Task item -
Will you write out the data exactly, excluding every picture?

Supplied material -
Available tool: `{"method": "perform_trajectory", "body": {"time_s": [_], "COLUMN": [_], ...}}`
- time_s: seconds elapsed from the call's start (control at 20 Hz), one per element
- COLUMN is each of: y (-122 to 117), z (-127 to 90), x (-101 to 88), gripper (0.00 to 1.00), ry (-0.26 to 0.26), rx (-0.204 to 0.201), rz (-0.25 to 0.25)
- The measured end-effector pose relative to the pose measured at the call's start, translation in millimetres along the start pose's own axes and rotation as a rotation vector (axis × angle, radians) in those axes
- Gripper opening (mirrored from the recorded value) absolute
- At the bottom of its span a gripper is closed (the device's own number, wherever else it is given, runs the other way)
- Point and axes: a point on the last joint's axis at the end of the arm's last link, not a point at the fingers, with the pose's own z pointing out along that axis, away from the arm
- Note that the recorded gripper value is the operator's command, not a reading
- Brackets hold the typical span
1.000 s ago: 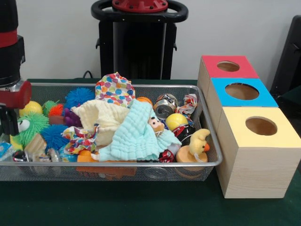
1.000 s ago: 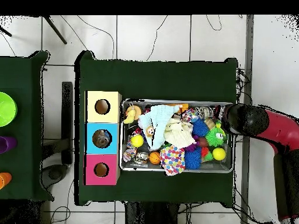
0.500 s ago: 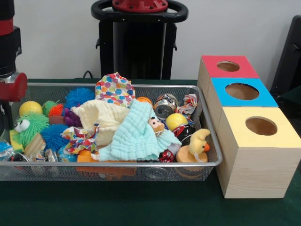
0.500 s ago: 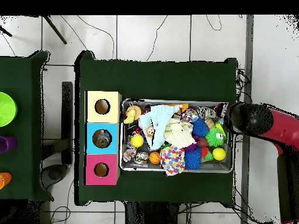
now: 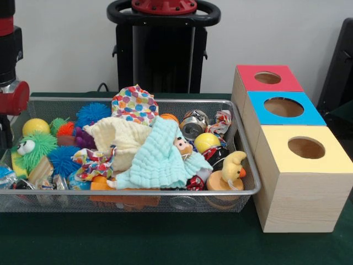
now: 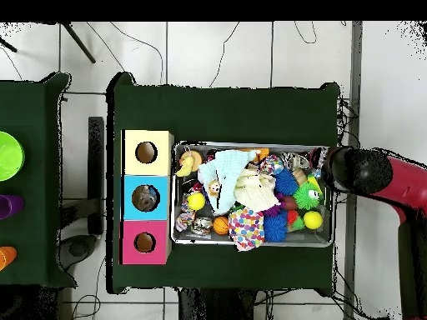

Your solution -
Available tool: `{"method": "perform_trajectory", "body": {"time_s": [_], "COLUMN": [_], ...}}`
- time_s: seconds elapsed from the call's start (control at 20 Hz), one per element
- COLUMN is each of: y (-122 to 117), z (-127 to 90), x (-101 to 88), gripper (0.00 to 1.00), ry (-0.26 to 0.26), rx (-0.204 to 0.201), rz (-0.25 to 0.25)
- The measured end-effector pose relative to the pose measured at the call's start, translation in millimetres along the start pose's own axes and rotation as a rotation vector (axis × angle, radians) in those axes
- Gripper opening (mirrored from the recorded value) absolute
- At the bottom of its span a gripper is closed (the device's own number, wherever else it is given, runs the other way)
- Point and axes: a point on the last joint's axis at the end of the arm's last link, not a point at the fingers, with the pose's own z pointing out along that axis, away from the arm
- Note that the recorded gripper value is the operator's command, not a reading
- Brackets hold the typical span
1.000 s ago: 
1.000 s ago: 
0.500 s ago: 
0.500 s ago: 
now: 
now: 

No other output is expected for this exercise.